Bitcoin liquidity signals point to possible price recovery in H1 2026
Bitcoin (BTC) has fallen from its all-time high near $126,000 to about $87,400 amid heavy selling since late October, highlighted by a $19 billion liquidation cascade and a record $903 million institutional outflow. Recent analysis finds structural exhaustion in the sell-off and improving liquidity conditions that could support a multi-week rebound and a broader recovery in the first half of 2026. Key drivers cited: cooling inflation expectations (which could allow the Fed to cut rates), potential Fed reverse repo adjustments injecting up to $40 billion monthly through April, early signs of quantitative easing, and sustained spot-market accumulation — roughly $3.72 billion in purchases over four weeks. Risks remain from persistent long-term inflation and earlier liquidity drains (including a U.S. government shutdown). For traders, the main signals to watch are breakout above the descending resistance trendline, continued spot accumulation, Fed policy moves (rate cuts or reverse repo changes), and incoming inflation/employment data. If liquidity returns as suggested, BTC could see renewed upside pressure toward previous highs; if macro tightening or inflation surprises persist, recovery may be limited.
Bullish
The article signals a bullish outlook because multiple liquidity indicators and on-chain activity point to conditions that could support a BTC recovery in H1 2026. Evidence for a bullish view: structural exhaustion after the sell-off (suggesting selling pressure is waning), consistent spot accumulation (~$3.72B over four weeks), and macro signals that could return liquidity to risk assets (cooling inflation, potential Fed rate cuts, reverse repo injections up to $40B/month, and early quantitative easing).
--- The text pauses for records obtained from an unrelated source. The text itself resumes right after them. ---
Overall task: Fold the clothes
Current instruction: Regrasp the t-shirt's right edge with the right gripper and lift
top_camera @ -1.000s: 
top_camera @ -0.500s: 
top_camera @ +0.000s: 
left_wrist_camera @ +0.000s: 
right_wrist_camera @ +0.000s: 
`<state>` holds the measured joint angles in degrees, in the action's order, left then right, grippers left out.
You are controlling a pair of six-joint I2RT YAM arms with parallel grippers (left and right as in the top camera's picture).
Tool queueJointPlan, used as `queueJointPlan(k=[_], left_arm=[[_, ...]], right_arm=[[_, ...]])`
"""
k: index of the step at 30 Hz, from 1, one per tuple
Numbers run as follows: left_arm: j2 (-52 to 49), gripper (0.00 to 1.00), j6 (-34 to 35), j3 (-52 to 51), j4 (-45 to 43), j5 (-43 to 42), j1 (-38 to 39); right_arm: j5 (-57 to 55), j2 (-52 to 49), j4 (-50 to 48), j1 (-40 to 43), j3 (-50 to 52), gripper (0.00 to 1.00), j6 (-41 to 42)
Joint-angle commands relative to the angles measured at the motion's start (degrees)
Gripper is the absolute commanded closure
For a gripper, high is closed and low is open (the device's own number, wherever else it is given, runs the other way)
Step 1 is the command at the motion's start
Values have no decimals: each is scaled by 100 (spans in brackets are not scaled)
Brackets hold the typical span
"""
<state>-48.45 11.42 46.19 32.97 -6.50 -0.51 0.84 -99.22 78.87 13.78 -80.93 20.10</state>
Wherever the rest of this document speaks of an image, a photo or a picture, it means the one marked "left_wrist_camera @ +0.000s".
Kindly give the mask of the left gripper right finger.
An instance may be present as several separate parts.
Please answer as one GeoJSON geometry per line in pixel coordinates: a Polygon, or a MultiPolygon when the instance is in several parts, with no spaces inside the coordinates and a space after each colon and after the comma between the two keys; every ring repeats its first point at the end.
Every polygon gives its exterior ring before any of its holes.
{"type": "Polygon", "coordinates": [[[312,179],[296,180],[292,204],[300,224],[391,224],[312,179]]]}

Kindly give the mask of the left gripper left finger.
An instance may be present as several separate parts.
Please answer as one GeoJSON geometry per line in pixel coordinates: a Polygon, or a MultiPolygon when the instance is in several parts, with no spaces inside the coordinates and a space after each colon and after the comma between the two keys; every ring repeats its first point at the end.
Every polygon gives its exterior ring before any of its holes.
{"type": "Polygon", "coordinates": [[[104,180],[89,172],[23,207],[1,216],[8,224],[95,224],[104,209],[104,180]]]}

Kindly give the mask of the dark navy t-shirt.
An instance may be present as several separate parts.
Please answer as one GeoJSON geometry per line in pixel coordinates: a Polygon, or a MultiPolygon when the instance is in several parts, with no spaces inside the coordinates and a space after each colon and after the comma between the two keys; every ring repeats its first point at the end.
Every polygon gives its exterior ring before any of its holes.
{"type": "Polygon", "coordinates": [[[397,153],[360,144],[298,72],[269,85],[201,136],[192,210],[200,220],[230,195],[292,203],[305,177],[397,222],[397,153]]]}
Historically, similar setups — where spot accumulation coincides with easing macro policy and reduced liquidation pressure — have preceded multi-week to multi-month recoveries in Bitcoin (for example post-2020 liquidity injections and the 2020–2021 bull run following stimulus and low rates). Short-term implications: traders may see a relief rally or volatility as markets test resistance; watch for a breakout above the descending trendline and confirmatory volume/spot flows. Long-term implications: if Fed easing materializes and spot demand persists, capital could flow back into crypto, supporting higher price levels. Key risks that temper the bullish case include persistent long-term inflation, unexpected hawkish Fed moves, or renewed large outflows — any of which could limit upside or trigger further declines.